秋冬という季節はコーヒーと相性がいいのだろう。特に雨の日などにコーヒーをいただくと、ちょっと特別な気分になる。

こうしてみると好みというのは移ろっていくものなのだなと思わずにはいられない。その移ろいに寂しさを感じていたこともあったけれど、今は前向きに捉えている。またいずれ香りが豊かな紅茶を好む日々も巡ってくるかもしれない。

 

好みと云えば、図書館で借りる本もすっかり様変わりしてしまった。今は手持ちの本がメインで、図書館で借りる本はビジュアルがメインの読みやすい本や、エッセイ、生活の本など、サブポジションという位置づけになっている。

一昨年前は図書館で借りる本がメインだったから、文芸書などもよく借りていた。その頃を懐かしく思い出すこともあるけれど、読みやすい本をわざわざ買うということは少ないので、そういう本を気軽に手に取れる場所として、図書館をありがたいと感じている。

どうしても読書のモチベーションが上がらない時や、小説を読む気分ではないときに私は読みやすい本やエッセイ、生活の本などを手に取る。そうすると少しでも本を読んでいるという前向きな気持ちになれるのだ。

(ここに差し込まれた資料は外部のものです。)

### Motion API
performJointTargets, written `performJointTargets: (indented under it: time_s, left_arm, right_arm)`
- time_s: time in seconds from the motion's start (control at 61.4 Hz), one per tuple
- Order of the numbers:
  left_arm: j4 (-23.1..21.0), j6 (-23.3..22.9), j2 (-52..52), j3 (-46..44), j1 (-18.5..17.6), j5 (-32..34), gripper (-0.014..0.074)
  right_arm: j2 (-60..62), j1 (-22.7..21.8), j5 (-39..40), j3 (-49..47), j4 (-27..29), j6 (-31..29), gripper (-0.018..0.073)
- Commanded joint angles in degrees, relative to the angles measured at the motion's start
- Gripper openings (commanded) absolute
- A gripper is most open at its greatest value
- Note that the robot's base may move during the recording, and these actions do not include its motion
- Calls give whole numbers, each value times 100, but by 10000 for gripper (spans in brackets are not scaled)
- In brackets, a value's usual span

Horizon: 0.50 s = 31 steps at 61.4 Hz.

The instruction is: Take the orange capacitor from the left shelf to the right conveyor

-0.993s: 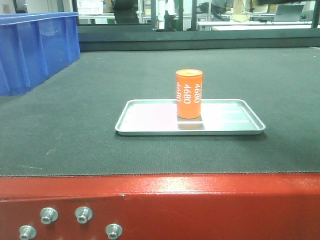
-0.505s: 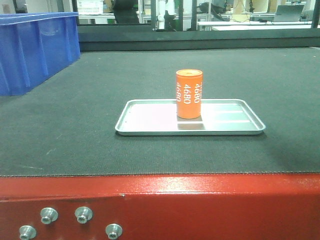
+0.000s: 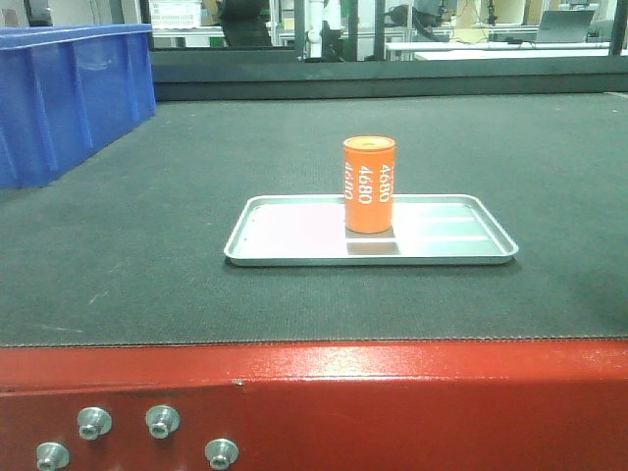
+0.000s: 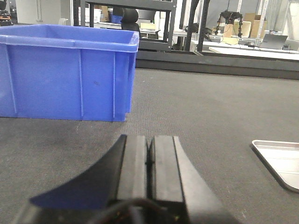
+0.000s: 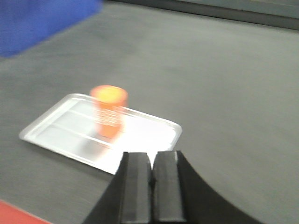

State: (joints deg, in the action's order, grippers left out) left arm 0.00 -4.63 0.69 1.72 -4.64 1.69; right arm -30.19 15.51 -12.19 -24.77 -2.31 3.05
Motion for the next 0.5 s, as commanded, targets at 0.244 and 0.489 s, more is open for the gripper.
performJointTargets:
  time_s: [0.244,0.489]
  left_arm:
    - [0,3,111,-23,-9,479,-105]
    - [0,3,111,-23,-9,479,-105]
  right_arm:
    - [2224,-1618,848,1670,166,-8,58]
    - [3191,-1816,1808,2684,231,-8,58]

おかげで最近読んだ本はライトな本ばかりになってしまっていて、もっと小説を読まなければとも思うのだけれど、こうして無理のないペースで読書を続けていくことが今の私には合っていると感じる。

年を経るごとに読む本が変わっていくことも受け入れるようになった。それは自然な流れだとも思うし、無理に抗うよりも、その時々で読書を楽しめるのなら、その方がずっと豊かな読書体験を味わうことができる。

たとえ付き合い方が変わったとしても、図書館との絆は途切れることはない。それを心から喜ばしく思うし、これからも長きにわたって図書館と良い関係を築いていきたい。